# Task description
Lines in which "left" appears should be pulled from the data below.
-- Given data follows --
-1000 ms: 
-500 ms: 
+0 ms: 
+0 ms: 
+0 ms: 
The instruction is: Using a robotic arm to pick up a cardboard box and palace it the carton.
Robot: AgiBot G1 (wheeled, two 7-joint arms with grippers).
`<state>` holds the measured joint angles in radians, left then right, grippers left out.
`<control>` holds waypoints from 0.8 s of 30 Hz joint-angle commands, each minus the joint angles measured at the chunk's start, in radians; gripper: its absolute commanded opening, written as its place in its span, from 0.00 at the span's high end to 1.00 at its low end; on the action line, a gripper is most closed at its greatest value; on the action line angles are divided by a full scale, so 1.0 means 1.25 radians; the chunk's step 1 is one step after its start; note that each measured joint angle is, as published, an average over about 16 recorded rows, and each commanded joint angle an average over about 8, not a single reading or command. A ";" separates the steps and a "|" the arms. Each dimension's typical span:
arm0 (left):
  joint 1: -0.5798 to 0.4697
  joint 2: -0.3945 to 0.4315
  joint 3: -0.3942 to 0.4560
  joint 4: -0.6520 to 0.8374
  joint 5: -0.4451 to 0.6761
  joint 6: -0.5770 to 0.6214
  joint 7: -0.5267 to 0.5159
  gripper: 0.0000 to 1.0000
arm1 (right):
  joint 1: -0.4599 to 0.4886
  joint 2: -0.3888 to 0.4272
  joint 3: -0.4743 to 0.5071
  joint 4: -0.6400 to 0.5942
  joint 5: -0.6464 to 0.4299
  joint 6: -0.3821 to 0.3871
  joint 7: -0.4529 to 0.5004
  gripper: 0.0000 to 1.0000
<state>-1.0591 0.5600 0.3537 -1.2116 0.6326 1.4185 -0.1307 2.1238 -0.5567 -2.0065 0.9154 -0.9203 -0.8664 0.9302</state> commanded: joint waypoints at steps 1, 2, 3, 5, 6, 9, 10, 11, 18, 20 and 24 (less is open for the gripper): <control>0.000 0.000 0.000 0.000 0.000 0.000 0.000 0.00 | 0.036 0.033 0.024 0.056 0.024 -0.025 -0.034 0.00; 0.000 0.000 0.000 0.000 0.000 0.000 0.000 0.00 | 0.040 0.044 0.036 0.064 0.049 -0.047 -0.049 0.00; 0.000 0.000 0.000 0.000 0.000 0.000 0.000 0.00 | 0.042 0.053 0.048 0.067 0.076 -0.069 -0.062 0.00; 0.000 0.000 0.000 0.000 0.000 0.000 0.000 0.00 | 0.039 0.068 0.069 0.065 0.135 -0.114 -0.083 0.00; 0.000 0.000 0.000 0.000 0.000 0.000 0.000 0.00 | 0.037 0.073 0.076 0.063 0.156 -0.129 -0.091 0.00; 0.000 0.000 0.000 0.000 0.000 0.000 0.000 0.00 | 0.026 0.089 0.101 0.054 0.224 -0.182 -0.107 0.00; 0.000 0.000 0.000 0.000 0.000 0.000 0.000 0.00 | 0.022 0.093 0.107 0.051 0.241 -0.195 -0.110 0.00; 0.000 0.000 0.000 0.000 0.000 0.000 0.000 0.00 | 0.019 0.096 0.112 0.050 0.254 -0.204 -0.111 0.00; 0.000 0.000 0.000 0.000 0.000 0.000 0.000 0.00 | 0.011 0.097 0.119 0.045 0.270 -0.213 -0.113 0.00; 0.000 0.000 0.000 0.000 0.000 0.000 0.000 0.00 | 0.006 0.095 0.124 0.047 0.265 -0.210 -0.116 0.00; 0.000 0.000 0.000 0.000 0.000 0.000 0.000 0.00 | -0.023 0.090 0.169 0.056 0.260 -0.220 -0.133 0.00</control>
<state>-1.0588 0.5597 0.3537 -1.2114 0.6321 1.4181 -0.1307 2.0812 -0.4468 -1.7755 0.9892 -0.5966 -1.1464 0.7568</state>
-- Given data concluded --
# Solved problem
`<state>` holds the measured joint angles in radians, left then right, grippers left out.
arm0 (left):

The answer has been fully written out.